El verdadero agravio
O quizás no fuera tan definitiva, al menos si atendemos a todas las propuestas salvíficas que desde entonces se han sucedido en México y en América toda. Las teologías o las pedagogías de la liberación, las teorías de la dependencia o los decolonialismos. Incluido aquí, por supuesto, el movimiento que iniciara hace seis años Andrés Manuel López Obrador, y que tan fielmente sigue hoy Claudia Sheinbaum, la Cuarta Transformación, Segundo Piso, al fondo a la izquierda. Siempre un poco más allá. Ya lo dijo el historiador neozelandés J. G. A. Pocock, «aquellos que buscan emanciparse eternamente, nunca serán libres».

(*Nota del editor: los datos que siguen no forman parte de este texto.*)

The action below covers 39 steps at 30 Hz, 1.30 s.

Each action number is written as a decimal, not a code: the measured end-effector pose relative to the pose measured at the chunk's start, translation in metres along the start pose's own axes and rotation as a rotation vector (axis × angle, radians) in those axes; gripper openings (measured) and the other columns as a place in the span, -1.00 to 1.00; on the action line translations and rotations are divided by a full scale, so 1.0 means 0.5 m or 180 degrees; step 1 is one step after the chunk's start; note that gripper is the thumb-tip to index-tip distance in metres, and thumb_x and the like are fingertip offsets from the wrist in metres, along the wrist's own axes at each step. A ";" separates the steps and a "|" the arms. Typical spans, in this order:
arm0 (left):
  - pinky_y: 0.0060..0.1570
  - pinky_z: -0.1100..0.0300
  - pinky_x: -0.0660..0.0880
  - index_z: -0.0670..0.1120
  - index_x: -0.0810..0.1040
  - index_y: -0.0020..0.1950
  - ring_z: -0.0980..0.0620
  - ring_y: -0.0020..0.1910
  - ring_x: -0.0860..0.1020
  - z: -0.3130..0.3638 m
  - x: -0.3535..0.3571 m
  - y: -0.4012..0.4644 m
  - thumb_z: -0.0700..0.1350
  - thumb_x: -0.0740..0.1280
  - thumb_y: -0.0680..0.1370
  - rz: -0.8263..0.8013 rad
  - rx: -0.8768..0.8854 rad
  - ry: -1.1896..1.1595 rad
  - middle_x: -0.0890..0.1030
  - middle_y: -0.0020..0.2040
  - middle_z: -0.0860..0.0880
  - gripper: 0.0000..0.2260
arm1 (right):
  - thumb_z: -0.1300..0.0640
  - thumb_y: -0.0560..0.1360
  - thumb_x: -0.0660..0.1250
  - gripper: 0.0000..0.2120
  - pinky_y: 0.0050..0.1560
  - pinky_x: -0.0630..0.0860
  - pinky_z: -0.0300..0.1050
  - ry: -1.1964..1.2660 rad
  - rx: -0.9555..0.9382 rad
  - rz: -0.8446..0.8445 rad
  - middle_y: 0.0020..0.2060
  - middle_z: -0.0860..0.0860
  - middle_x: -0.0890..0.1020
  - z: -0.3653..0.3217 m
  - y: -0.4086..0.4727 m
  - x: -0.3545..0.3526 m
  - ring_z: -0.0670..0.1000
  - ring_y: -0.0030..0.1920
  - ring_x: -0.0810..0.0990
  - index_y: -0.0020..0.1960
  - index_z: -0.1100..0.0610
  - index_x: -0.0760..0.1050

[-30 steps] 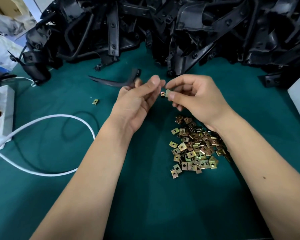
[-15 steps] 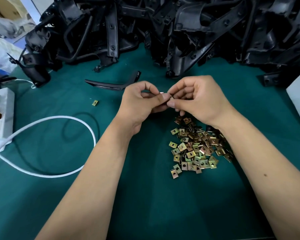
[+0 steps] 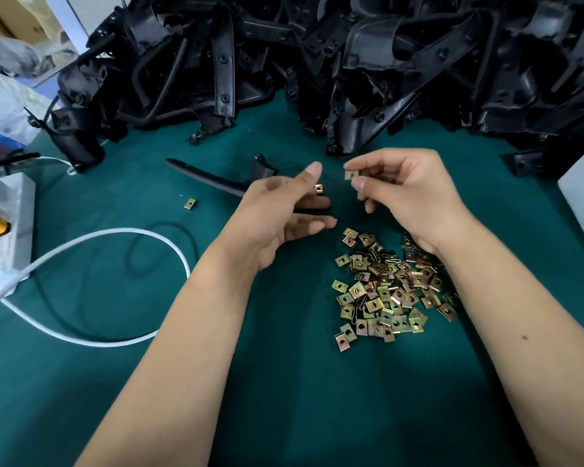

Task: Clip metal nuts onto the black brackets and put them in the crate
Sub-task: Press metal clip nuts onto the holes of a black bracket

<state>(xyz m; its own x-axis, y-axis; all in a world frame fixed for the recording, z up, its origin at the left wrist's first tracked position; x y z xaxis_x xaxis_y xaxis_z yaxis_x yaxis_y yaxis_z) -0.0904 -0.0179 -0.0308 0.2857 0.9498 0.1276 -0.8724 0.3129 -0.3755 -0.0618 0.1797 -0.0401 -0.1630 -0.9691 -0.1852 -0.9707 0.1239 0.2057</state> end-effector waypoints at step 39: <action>0.34 0.07 0.30 -0.01 0.32 0.56 0.07 0.27 0.53 -0.002 0.008 0.017 0.30 0.64 0.19 0.0642 0.2882 0.3250 0.59 0.24 0.10 0.04 | 0.25 0.65 0.33 -0.84 -0.55 0.28 -0.29 0.0524 0.0820 -0.0303 -0.40 0.03 0.53 -0.026 -0.017 0.044 -0.08 -0.44 0.45 -0.08 0.28 0.60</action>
<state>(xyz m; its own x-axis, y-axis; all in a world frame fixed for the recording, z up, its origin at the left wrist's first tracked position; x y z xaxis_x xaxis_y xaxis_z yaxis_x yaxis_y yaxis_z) -0.0965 -0.0115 -0.0346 -0.0572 0.6826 -0.7286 -0.7719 0.4326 0.4658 -0.0546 0.1544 -0.0333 -0.0590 -0.9978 -0.0296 -0.9964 0.0606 -0.0592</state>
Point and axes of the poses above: each hand's wrist, its own y-axis towards the middle knuckle, its own x-axis out of the palm, z = x × y, the point moved 2 cm from there along y, towards the middle knuckle
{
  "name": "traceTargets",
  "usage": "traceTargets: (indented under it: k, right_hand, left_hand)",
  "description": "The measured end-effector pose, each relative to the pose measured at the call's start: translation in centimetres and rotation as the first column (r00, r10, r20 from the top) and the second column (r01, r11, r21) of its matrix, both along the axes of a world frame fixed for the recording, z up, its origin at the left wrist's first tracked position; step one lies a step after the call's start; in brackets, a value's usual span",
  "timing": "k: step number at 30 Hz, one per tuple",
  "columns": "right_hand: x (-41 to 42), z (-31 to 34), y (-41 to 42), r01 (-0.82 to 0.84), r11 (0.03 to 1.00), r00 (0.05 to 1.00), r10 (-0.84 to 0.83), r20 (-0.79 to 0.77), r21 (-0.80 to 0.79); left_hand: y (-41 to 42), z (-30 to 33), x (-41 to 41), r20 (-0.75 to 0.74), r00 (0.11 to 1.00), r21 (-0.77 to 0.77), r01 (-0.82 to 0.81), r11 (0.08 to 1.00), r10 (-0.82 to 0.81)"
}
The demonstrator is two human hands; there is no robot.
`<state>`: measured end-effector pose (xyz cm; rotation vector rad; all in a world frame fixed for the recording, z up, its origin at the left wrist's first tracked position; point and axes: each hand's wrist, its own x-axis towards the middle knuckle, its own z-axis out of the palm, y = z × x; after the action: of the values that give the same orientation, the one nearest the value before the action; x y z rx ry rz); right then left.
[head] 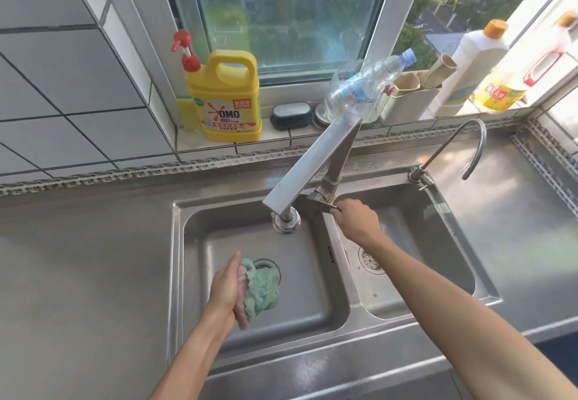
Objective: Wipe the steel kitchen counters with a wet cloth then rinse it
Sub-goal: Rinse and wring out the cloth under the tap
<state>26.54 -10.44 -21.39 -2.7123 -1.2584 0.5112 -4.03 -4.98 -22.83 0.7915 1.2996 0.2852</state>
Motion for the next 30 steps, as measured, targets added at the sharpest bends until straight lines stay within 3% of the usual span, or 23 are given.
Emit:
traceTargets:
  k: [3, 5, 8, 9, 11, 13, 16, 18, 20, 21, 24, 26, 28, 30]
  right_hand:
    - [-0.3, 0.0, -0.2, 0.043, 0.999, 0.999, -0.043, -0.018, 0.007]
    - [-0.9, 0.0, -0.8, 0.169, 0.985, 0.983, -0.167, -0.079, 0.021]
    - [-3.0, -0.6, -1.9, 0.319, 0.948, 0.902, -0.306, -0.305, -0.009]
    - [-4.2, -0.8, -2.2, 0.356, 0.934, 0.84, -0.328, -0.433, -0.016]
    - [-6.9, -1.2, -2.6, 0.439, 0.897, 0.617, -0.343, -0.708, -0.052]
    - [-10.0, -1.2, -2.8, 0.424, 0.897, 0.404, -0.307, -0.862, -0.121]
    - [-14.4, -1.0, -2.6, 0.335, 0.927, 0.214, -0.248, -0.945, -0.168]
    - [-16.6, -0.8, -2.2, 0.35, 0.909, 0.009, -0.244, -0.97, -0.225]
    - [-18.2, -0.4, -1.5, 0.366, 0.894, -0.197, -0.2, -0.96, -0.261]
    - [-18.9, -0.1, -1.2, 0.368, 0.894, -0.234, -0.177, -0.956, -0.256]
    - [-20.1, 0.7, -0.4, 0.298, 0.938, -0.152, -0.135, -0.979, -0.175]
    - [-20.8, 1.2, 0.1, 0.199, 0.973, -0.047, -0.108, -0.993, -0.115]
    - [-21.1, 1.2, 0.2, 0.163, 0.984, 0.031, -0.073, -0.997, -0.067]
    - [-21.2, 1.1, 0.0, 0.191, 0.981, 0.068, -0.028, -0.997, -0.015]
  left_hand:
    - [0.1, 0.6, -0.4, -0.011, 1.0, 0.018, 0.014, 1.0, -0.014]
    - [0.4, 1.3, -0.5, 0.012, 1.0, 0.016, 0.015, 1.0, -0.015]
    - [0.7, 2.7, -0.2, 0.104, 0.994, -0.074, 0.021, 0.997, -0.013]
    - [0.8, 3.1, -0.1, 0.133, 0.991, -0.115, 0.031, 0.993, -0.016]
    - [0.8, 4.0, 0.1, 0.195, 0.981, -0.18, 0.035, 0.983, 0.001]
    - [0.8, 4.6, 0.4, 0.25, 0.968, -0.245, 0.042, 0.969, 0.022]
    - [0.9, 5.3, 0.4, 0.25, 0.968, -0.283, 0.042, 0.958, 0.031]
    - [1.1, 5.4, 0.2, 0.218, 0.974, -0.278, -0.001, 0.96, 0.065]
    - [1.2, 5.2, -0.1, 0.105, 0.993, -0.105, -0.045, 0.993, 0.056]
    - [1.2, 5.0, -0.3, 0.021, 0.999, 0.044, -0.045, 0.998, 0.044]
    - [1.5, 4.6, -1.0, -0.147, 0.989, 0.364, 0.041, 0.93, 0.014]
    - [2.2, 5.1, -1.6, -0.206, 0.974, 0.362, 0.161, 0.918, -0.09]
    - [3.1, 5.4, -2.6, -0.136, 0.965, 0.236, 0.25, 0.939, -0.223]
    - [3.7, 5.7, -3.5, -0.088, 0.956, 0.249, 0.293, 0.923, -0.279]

Leyendo el libro de Pérez Vejo uno cae en la cuenta de lo caprichosas que son las historias que las naciones se cuentan a sí mismas para legitimarse y envanecerse un poco. Para un mexicano de hoy, declararse heredero de Cuauhtémoc, uno de los caudillos mexicas que se enfrentaron a Hernán Cortés, podrá resultar la cosa más natural, pero nosotros no podemos dejar de admirarnos ante lo fabuloso de tal asociación. Ni más ni menos fabulosa, por cierto, que declararse herederos de Pericles, de las antiguas pirámides griegas o del mismísimo Don Pelayo.
Por lo demás, el libro es una excelente ocasión para dejar de lado las soflamas, las supuestas descolonizaciones y las extemporáneas peticiones de perdón que recientemente han girado en torno al pasado de España y México. Hay un agravio —este sí verdadero e inexcusable— que la publicación de este libro puede ayudar a reparar: México conoce mucho mejor España, de lo que España conoce México.